Wednesday, September 30, 1998

The Mike Douglas Show with John Lennon & Yoko Ono (Rhino Records)

This has to be the ultimate evening-in for Lennon and Beatles heads. In fact, with over six hours of footage in this delicious new box set, it's more of a barricade yourself in the living room for a weekend scenario. In '70s heyday, the Mike Douglas Show was the talk show to be seen on. And for one week only he was joined every night by two special co-hosts: Mr & Mrs Lennon. Needless to say, they bought with them not only some classic (and little-heard) tracks to air, but also a weird assortment of guests, comedians, activists and fruitcakes from the seventies New York underground.

Did it really change the course of television history? Well John & Yoko put together a bill that even today would make pretty breakthrough viewing on prime time TV. Like student activist Ralph Nader, yippie Jerry Rubin, comedian George Carlin, a macrobiotic cook, a biofeedback therapist and various others. You'll also the art work of Yoko getting a platform - interactive and multimedia pieces which predated anything we have now by a good thirty years.

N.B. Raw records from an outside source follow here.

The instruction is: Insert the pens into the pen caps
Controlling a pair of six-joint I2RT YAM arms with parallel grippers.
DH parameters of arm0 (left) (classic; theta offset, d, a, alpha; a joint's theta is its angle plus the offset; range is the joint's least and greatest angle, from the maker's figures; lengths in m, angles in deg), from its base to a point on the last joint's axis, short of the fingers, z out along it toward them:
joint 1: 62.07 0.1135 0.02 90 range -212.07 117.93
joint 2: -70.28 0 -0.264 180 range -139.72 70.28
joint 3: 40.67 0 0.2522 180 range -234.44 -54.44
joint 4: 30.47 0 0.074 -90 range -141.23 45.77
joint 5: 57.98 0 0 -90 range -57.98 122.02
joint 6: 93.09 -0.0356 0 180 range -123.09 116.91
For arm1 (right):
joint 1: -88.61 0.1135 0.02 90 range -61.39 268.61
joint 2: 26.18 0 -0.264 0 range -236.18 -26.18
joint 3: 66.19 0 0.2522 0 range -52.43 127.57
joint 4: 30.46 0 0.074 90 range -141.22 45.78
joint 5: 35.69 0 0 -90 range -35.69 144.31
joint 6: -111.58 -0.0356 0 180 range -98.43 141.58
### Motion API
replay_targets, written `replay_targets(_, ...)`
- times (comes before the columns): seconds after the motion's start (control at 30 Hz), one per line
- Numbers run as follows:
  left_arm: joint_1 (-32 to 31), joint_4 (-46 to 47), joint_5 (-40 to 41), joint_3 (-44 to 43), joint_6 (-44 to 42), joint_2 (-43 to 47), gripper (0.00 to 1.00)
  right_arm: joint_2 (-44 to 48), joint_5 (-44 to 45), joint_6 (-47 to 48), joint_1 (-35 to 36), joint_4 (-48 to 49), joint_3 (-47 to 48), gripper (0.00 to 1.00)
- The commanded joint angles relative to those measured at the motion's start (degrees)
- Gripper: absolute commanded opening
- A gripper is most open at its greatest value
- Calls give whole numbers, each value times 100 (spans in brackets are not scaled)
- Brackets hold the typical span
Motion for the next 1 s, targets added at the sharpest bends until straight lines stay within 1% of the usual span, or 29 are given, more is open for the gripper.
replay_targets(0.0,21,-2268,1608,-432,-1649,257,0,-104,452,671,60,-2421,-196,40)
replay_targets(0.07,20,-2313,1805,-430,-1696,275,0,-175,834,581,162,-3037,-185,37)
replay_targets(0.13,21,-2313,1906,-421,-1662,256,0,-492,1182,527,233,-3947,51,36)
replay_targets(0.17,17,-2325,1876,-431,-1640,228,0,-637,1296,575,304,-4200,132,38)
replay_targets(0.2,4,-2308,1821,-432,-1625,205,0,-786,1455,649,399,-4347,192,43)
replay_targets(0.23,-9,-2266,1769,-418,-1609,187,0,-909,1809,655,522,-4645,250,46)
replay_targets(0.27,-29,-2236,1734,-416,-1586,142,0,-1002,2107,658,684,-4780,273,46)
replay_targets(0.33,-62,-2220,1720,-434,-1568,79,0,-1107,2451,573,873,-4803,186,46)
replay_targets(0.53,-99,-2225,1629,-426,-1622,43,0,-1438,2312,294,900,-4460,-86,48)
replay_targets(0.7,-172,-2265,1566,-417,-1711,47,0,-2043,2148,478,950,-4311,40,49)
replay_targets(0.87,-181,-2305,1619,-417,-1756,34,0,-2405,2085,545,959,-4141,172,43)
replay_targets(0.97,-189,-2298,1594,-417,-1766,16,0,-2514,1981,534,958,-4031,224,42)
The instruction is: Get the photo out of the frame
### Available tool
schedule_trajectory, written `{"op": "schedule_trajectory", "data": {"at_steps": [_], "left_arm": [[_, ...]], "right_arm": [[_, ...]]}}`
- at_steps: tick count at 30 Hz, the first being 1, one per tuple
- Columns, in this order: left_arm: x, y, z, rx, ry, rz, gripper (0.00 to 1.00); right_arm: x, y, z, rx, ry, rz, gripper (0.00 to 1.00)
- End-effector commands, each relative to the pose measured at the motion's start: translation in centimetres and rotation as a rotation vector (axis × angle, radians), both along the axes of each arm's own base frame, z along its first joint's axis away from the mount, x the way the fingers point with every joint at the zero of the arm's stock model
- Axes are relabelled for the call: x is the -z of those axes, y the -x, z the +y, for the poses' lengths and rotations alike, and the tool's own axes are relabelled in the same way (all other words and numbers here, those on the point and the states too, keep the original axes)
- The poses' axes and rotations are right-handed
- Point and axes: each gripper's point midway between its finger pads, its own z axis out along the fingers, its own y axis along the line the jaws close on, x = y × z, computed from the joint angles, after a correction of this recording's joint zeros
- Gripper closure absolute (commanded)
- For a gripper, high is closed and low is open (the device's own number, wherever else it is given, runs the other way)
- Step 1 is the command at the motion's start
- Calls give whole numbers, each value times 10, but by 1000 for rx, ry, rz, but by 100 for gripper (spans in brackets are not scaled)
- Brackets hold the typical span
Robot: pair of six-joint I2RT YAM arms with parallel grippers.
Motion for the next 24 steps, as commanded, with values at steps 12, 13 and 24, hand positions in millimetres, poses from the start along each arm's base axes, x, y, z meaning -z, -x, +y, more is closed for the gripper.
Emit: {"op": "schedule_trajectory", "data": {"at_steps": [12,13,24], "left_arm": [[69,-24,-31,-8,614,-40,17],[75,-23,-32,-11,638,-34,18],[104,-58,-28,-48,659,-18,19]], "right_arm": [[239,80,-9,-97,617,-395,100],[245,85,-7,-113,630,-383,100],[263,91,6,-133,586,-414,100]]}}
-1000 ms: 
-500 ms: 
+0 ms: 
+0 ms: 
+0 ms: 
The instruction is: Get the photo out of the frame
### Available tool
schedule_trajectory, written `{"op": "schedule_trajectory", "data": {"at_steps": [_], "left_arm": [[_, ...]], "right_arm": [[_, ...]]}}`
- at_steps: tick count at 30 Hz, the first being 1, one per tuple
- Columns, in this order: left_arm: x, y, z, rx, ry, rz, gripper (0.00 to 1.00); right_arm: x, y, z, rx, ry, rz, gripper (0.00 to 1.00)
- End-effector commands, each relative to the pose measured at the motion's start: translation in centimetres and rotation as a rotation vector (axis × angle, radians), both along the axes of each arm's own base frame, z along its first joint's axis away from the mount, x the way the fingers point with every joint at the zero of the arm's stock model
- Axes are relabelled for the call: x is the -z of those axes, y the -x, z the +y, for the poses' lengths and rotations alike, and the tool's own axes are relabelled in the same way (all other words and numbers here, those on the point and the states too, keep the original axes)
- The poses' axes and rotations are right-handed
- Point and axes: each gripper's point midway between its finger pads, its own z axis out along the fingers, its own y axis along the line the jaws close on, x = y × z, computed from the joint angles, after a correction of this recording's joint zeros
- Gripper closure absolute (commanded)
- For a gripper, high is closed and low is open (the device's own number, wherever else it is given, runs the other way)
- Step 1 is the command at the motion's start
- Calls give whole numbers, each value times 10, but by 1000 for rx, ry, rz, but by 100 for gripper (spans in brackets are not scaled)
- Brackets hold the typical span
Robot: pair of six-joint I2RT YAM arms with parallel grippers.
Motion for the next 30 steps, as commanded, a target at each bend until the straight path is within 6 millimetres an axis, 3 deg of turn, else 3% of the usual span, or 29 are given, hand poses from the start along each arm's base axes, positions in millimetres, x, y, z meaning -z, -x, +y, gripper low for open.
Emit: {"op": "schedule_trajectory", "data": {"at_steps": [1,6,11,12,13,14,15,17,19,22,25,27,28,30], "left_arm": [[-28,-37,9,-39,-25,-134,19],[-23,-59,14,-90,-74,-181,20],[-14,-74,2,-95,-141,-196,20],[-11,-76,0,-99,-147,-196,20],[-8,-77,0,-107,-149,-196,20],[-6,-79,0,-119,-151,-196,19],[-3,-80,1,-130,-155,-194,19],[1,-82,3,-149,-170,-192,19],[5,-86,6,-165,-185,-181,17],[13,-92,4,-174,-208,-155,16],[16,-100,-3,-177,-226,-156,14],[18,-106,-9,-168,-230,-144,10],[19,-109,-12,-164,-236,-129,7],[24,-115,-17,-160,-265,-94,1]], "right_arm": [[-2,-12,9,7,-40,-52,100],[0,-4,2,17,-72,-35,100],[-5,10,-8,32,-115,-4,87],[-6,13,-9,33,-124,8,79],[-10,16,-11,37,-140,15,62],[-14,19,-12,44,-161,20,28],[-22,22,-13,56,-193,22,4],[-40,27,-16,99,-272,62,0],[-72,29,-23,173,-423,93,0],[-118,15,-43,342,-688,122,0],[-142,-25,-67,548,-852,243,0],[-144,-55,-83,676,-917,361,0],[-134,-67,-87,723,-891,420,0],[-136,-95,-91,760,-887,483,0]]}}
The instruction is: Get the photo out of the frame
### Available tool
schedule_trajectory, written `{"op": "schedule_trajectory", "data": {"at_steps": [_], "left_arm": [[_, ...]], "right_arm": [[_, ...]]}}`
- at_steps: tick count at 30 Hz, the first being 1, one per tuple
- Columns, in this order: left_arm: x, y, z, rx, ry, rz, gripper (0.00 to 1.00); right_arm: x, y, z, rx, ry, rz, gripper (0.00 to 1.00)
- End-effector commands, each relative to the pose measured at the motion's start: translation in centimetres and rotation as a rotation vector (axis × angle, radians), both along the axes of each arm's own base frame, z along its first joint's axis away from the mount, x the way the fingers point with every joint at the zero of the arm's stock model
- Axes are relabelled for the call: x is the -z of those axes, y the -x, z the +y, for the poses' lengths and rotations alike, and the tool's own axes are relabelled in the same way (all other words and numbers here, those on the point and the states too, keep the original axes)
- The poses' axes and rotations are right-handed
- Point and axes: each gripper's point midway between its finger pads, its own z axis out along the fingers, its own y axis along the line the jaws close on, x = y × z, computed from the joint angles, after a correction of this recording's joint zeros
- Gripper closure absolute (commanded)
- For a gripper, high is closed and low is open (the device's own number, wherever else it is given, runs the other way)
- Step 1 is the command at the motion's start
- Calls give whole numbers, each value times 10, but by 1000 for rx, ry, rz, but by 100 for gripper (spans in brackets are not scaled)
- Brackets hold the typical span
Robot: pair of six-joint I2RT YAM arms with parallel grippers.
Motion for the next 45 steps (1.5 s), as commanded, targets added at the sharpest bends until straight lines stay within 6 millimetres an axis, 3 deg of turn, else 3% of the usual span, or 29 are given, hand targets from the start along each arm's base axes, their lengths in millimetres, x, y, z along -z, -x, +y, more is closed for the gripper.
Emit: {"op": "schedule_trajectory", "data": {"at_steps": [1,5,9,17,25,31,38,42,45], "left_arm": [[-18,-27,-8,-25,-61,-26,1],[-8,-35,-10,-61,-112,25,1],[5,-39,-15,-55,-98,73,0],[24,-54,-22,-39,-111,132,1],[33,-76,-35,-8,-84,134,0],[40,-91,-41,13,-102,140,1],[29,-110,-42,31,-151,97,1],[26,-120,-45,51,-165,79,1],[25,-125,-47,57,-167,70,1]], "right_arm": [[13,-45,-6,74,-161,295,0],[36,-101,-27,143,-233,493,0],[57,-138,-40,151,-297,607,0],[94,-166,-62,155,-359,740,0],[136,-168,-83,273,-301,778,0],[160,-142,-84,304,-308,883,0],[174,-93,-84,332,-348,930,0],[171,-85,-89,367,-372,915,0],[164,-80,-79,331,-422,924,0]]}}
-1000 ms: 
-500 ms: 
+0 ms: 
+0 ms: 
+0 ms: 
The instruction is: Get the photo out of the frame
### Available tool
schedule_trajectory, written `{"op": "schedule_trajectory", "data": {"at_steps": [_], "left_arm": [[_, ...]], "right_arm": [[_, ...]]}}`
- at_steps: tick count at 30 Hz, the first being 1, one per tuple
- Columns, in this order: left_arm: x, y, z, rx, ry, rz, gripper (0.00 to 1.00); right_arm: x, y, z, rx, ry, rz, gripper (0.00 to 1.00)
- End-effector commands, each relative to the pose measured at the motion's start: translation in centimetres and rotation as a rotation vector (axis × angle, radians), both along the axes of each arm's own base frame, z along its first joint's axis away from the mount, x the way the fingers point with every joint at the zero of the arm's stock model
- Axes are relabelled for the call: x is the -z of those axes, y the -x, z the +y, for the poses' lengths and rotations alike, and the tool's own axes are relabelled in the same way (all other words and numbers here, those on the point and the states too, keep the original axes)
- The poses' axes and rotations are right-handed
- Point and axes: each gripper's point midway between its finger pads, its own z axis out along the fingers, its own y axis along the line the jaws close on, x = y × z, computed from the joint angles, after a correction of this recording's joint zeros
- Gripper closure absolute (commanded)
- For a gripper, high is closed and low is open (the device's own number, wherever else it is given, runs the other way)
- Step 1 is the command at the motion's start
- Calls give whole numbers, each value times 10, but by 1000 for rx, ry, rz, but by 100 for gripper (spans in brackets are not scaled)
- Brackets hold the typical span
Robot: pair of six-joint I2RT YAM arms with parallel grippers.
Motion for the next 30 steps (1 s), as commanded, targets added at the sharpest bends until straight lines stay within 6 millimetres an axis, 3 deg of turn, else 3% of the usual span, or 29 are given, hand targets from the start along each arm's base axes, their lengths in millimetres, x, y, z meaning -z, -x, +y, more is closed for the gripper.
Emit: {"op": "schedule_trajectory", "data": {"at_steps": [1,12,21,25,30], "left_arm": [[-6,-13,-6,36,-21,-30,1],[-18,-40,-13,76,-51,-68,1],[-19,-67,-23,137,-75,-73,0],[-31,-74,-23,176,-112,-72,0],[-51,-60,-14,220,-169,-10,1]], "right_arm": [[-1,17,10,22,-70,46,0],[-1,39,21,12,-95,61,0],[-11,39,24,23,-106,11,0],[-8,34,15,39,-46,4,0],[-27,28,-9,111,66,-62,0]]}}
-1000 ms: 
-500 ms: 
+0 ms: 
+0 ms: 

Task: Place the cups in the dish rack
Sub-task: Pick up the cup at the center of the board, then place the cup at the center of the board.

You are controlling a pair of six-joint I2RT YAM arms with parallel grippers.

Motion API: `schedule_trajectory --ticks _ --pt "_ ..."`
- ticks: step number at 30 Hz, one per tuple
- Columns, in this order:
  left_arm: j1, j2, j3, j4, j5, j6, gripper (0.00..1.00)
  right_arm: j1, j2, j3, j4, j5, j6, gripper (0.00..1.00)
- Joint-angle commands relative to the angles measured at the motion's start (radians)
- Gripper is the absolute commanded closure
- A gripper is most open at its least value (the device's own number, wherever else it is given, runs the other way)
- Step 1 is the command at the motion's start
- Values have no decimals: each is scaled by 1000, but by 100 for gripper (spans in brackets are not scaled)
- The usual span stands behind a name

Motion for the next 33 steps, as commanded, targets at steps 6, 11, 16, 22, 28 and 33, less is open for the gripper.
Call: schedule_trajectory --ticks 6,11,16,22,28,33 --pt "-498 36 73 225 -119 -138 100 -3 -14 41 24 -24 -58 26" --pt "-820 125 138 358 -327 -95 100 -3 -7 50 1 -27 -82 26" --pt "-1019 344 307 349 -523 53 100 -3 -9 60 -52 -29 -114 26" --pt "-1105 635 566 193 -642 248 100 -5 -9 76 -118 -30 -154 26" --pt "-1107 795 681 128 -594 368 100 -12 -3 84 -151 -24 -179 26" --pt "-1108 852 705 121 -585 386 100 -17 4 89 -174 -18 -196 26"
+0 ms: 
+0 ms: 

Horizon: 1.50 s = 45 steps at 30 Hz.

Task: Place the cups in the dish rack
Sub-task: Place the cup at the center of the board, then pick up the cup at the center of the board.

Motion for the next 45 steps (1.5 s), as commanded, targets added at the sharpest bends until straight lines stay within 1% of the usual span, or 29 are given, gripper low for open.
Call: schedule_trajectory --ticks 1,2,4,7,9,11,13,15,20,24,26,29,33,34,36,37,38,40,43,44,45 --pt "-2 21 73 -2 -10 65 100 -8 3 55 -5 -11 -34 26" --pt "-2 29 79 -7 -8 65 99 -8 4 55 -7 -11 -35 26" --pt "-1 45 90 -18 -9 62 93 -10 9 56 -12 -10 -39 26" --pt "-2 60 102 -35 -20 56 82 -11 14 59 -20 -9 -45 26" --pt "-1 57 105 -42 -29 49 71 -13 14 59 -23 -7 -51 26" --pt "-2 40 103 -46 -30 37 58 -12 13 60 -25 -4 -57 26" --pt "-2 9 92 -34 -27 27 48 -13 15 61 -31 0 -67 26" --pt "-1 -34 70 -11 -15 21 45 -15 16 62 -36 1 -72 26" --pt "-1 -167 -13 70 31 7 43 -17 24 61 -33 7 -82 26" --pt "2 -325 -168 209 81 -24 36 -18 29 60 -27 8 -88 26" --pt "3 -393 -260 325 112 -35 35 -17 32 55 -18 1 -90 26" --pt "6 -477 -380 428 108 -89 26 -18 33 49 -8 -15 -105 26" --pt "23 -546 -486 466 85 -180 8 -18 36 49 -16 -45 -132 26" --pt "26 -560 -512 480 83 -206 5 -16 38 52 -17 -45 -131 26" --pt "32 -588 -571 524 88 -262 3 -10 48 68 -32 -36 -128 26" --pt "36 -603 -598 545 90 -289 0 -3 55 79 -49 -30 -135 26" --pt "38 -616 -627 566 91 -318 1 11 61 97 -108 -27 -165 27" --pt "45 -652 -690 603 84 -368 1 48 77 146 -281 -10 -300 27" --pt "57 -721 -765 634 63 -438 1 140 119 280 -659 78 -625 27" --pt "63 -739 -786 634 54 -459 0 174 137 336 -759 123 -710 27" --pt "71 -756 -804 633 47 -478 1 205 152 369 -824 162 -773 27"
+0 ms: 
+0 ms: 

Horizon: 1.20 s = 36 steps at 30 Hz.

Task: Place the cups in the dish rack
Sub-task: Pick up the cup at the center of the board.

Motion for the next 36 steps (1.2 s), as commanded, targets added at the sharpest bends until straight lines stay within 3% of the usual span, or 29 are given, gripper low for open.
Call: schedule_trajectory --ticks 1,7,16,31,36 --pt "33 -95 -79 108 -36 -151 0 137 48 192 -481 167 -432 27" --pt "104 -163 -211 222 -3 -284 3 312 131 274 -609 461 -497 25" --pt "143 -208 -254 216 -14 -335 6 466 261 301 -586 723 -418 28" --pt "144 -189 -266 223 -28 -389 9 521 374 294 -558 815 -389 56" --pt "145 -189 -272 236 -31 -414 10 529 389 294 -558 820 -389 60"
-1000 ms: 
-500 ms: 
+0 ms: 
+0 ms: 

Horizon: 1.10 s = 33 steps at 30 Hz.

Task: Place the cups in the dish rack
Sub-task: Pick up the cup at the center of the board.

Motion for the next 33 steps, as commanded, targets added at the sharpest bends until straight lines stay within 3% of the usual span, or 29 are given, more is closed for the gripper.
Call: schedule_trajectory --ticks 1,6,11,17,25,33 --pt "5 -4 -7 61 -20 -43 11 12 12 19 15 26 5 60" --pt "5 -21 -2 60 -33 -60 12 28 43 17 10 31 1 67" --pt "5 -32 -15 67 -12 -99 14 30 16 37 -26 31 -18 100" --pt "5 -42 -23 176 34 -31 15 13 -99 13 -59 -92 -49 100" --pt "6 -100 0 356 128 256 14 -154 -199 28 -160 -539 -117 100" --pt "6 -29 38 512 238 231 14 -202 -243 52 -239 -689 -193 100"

Oh and there's some pretty good music too. There's not enough room to list each and every rare performance you get to see. But on-stage antics with Chuck Berry (John's all-time hero), a film cameo from Andy Warhol and the Plastic Ono Band in full effect should be enough to get most bedroom rock historians' hearts beating.


This review also published in: The Times

Hell - Munich Machine (Disko B)

Munich Machine is the new LP from DJ Helmut Geier and sounds like US electro meeting the more curious edges of Deutsche technology. With Kraftwerk videos popping up regularly on MTV Europe's Chill Out Zone recently, perhaps the time is right for the Europeans to invade the more credible UK dancefloors as well as the cheesefloors.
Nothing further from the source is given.